§ Your instructions
Stop after the line that contains "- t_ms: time"; until then, restate each line of the entries word for word from the very first.

§ Supplied records
++++

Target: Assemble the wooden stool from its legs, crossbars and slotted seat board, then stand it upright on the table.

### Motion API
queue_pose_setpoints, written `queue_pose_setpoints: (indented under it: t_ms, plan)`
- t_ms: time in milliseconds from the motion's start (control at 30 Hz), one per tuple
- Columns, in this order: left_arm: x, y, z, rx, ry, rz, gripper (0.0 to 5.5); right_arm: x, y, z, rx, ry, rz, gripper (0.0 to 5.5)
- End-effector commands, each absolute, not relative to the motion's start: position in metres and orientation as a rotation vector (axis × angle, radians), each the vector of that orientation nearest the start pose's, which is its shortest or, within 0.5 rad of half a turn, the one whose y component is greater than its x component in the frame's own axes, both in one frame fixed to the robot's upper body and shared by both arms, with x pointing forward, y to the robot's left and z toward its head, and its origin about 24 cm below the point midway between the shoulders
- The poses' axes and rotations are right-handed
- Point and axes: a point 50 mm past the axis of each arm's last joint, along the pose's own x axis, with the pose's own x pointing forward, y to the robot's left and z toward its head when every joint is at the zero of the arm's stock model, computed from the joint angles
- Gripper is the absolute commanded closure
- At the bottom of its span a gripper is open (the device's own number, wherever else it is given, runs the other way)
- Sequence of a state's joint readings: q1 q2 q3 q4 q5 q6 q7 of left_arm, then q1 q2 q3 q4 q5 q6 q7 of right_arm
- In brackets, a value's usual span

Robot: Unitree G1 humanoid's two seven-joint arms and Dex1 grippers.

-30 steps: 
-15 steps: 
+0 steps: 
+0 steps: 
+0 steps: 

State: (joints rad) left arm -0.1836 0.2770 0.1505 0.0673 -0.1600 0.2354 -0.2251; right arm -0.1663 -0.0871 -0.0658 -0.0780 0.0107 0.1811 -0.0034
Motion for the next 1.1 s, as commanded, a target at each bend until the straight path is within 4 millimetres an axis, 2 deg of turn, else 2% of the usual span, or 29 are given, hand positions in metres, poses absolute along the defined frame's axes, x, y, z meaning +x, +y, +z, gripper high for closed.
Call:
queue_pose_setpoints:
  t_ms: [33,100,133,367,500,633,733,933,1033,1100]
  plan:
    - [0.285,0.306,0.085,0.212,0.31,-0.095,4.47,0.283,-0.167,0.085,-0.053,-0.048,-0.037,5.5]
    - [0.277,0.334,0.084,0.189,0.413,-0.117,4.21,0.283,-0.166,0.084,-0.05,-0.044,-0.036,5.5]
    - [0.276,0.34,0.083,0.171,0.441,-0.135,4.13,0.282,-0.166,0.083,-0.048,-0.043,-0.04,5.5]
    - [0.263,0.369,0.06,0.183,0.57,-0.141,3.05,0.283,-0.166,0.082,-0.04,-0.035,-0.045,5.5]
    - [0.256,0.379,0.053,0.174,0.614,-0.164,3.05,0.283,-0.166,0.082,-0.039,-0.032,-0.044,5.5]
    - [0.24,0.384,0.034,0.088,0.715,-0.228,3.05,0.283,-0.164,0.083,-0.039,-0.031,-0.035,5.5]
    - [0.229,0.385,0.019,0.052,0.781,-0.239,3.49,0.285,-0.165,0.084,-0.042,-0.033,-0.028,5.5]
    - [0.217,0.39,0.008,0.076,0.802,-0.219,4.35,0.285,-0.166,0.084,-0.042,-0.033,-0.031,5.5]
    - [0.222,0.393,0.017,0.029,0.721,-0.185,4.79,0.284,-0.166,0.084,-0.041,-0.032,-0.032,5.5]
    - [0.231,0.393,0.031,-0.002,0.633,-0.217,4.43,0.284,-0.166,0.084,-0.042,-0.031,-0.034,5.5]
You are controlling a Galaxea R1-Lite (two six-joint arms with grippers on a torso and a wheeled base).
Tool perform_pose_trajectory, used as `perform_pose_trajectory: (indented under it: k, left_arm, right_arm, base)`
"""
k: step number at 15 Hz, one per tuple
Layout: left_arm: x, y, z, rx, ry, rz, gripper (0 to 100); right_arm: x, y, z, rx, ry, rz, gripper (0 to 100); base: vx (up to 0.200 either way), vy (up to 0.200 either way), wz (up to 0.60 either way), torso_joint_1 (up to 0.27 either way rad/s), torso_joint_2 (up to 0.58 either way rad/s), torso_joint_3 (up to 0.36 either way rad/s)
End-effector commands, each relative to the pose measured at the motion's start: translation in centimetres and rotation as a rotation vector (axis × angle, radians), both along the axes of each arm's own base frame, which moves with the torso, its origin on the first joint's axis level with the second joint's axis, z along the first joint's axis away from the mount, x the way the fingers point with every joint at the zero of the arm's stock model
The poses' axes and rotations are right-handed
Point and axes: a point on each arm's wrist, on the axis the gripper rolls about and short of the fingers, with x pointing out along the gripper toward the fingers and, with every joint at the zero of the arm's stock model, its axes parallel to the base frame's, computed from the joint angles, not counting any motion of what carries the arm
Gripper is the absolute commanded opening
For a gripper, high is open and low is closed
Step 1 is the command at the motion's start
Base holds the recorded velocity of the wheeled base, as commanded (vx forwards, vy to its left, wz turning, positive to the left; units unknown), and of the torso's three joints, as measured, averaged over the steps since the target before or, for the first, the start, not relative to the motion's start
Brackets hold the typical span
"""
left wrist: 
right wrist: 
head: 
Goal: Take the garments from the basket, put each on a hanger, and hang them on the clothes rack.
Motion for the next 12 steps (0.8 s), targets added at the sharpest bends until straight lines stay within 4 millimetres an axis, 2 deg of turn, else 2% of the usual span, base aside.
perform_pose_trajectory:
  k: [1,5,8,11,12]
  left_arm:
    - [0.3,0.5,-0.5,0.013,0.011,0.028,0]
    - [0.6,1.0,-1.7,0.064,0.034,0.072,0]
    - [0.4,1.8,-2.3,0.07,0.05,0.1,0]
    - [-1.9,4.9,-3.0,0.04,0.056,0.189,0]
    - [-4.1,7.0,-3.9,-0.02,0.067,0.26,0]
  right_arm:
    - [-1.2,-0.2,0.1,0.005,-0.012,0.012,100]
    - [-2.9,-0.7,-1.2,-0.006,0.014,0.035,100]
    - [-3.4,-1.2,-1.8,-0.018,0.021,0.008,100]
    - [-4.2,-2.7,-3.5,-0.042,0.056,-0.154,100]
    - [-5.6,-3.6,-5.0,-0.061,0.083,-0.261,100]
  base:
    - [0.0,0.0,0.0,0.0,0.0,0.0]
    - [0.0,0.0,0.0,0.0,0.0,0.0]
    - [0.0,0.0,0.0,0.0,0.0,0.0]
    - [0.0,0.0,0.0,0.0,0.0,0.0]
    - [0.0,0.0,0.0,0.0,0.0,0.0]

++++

§ Reply
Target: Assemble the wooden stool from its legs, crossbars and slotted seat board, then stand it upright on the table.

### Motion API
queue_pose_setpoints, written `queue_pose_setpoints: (indented under it: t_ms, plan)`
- t_ms: time in milliseconds from the motion's start (control at 30 Hz), one per tuple

Here the answer is complete.